***** Dataset extract *****

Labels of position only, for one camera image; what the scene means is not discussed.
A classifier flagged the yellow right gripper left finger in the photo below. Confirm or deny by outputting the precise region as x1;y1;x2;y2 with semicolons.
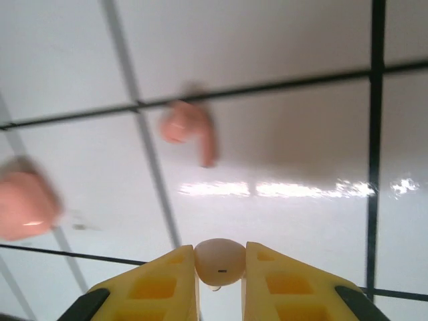
63;243;201;321

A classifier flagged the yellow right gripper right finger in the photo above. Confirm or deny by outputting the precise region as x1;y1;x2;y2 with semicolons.
240;241;385;321

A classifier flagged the beige wireless earbud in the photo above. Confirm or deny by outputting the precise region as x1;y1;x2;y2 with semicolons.
193;237;247;292

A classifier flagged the pink earbud charging case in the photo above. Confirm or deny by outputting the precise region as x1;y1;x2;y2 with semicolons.
0;156;64;241

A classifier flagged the pink wireless earbud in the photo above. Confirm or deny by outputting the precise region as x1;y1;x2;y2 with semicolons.
157;100;218;169

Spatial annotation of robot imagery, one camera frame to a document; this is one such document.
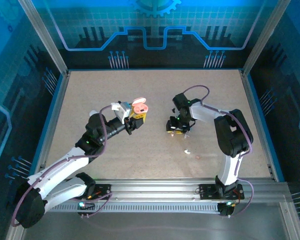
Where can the aluminium frame post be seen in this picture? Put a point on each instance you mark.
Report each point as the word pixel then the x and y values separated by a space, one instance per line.
pixel 266 37
pixel 43 37

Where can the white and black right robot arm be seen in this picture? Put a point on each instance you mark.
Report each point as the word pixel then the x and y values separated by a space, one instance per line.
pixel 230 135

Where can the pink earbud charging case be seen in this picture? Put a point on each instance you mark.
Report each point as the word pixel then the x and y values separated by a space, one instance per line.
pixel 141 108

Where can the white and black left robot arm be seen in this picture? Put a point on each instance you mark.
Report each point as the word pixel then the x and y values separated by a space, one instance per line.
pixel 55 170

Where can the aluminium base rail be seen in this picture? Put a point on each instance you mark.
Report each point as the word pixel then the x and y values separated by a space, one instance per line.
pixel 152 187

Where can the white earbud charging case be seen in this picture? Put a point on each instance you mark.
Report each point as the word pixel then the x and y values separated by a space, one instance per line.
pixel 92 113

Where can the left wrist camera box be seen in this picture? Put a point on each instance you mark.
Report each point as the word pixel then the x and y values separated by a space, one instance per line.
pixel 121 111

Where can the grey metal front plate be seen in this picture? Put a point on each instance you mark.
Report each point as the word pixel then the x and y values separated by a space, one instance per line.
pixel 152 227

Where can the aluminium side frame rail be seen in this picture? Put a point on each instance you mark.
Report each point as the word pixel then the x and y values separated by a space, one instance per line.
pixel 53 120
pixel 258 120

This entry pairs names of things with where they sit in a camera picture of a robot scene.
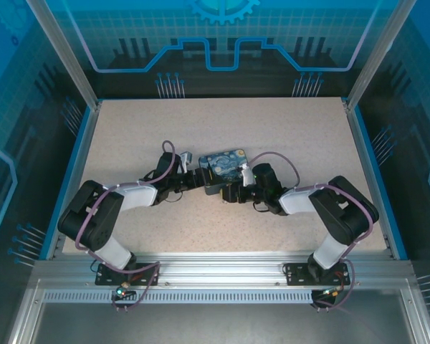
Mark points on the starry night print tin box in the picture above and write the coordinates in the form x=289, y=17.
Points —
x=224, y=166

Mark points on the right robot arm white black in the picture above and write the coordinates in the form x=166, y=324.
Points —
x=344, y=215

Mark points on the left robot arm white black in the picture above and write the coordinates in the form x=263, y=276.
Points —
x=93, y=215

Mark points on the small circuit board green light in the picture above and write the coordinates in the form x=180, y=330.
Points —
x=331, y=292
x=123, y=292

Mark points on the aluminium mounting rail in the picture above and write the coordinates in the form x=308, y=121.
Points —
x=222, y=270

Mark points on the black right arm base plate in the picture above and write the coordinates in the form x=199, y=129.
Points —
x=295, y=274

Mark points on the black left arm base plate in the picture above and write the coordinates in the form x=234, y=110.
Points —
x=147, y=274

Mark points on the aluminium side rail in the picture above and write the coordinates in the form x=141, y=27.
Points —
x=371, y=161
x=79, y=150

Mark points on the aluminium frame post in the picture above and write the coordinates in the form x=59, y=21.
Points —
x=64, y=53
x=380, y=53

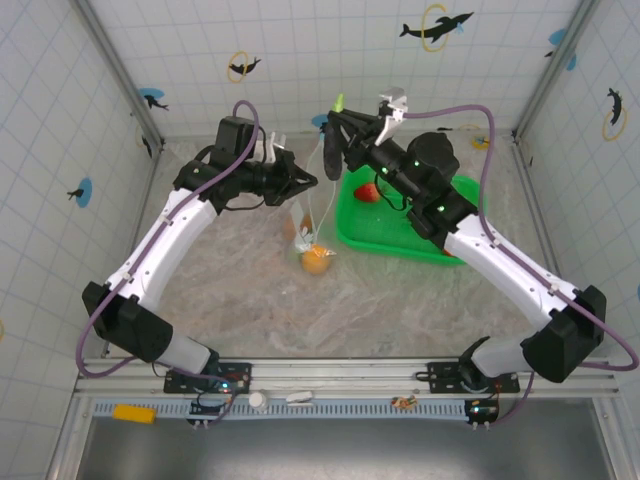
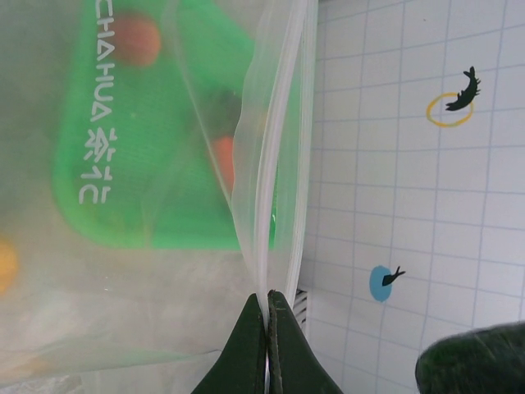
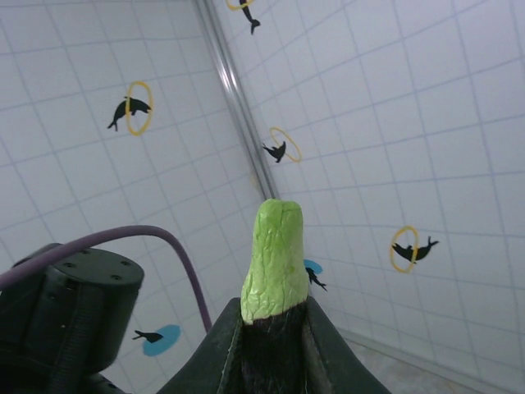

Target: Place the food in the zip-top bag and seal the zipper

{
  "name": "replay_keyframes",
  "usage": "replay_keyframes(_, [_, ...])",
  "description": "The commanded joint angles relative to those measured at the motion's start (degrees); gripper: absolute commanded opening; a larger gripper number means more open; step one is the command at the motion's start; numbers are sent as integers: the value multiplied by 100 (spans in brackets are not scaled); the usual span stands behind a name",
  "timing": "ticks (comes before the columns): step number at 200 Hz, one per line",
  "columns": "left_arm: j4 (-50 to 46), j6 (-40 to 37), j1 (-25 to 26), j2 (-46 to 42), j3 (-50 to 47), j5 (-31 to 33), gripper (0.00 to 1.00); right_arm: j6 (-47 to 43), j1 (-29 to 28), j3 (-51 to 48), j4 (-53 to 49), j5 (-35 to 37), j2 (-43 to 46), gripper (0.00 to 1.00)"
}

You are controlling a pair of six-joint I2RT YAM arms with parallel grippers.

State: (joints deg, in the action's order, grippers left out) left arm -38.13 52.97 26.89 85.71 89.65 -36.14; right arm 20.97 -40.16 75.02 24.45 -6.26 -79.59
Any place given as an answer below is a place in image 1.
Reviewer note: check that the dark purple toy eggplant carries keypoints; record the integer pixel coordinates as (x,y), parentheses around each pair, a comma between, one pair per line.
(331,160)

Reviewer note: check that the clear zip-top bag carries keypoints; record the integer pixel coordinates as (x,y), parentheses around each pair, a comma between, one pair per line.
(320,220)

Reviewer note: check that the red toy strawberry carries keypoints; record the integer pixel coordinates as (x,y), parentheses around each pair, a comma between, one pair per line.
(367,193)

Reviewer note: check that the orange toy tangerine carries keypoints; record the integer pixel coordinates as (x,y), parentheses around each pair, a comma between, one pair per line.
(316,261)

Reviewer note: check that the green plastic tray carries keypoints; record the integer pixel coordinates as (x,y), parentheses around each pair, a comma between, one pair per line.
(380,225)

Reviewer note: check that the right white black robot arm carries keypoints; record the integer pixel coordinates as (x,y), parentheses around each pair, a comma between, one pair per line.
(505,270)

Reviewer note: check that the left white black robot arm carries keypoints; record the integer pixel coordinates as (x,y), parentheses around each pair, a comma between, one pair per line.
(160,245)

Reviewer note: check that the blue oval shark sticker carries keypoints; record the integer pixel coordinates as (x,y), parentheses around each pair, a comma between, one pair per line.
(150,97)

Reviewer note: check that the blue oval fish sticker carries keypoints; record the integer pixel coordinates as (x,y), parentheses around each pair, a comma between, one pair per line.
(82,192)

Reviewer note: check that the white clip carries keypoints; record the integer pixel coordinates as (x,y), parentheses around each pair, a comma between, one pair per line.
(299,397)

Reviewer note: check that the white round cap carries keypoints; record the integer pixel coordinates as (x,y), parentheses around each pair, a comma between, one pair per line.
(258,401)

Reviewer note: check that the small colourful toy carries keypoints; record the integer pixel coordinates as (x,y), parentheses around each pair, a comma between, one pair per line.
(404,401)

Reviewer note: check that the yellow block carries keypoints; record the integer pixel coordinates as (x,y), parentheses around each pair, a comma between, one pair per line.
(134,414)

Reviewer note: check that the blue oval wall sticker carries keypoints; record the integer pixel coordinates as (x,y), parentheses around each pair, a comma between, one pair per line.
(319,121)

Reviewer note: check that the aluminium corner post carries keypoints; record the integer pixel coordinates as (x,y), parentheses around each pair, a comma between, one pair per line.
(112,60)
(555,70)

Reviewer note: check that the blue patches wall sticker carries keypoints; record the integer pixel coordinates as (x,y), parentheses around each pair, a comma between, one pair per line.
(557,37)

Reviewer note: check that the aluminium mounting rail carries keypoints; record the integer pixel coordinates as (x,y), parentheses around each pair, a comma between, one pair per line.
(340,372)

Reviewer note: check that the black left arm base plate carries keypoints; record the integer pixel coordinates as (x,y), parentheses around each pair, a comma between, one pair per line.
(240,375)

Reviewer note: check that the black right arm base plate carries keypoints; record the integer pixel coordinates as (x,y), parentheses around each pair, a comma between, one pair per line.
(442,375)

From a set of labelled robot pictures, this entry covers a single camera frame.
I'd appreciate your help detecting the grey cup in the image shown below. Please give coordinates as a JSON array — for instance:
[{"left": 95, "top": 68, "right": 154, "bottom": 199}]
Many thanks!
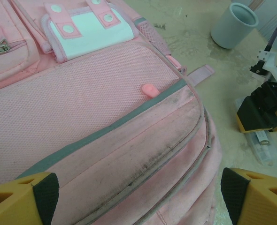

*****

## [About this task]
Look above for the line with "A classifier flagged the yellow right gripper left" and the line with "Where can the white and black right", then copy exactly the lines from the first through the second, both kept, with no pictures.

## [The answer]
A classifier flagged the yellow right gripper left finger in the photo below. Confirm or deny by outputting the precise region as x1;y1;x2;y2 with semicolons.
63;243;201;321

A classifier flagged the yellow right gripper right finger in the photo above. Confirm or deny by outputting the precise region as x1;y1;x2;y2 with semicolons.
240;241;385;321

A classifier flagged the beige wireless earbud in the photo above. Confirm or deny by outputting the precise region as x1;y1;x2;y2 with semicolons.
193;237;247;292

A classifier flagged the pink earbud charging case in the photo above. Confirm or deny by outputting the precise region as x1;y1;x2;y2 with semicolons.
0;156;64;241

A classifier flagged the pink wireless earbud in the photo above. Confirm or deny by outputting the precise region as x1;y1;x2;y2 with semicolons.
157;100;218;169

Spatial annotation of robot imagery, one camera frame to a document; this is one such document.
Where can the aluminium frame post be seen in this picture? Put a point on each instance you mark.
Report each point as the word pixel then the x and y values separated by a space, one instance per line.
pixel 266 37
pixel 43 37

Where can the white and black right robot arm be seen in this picture? Put a point on each instance you mark.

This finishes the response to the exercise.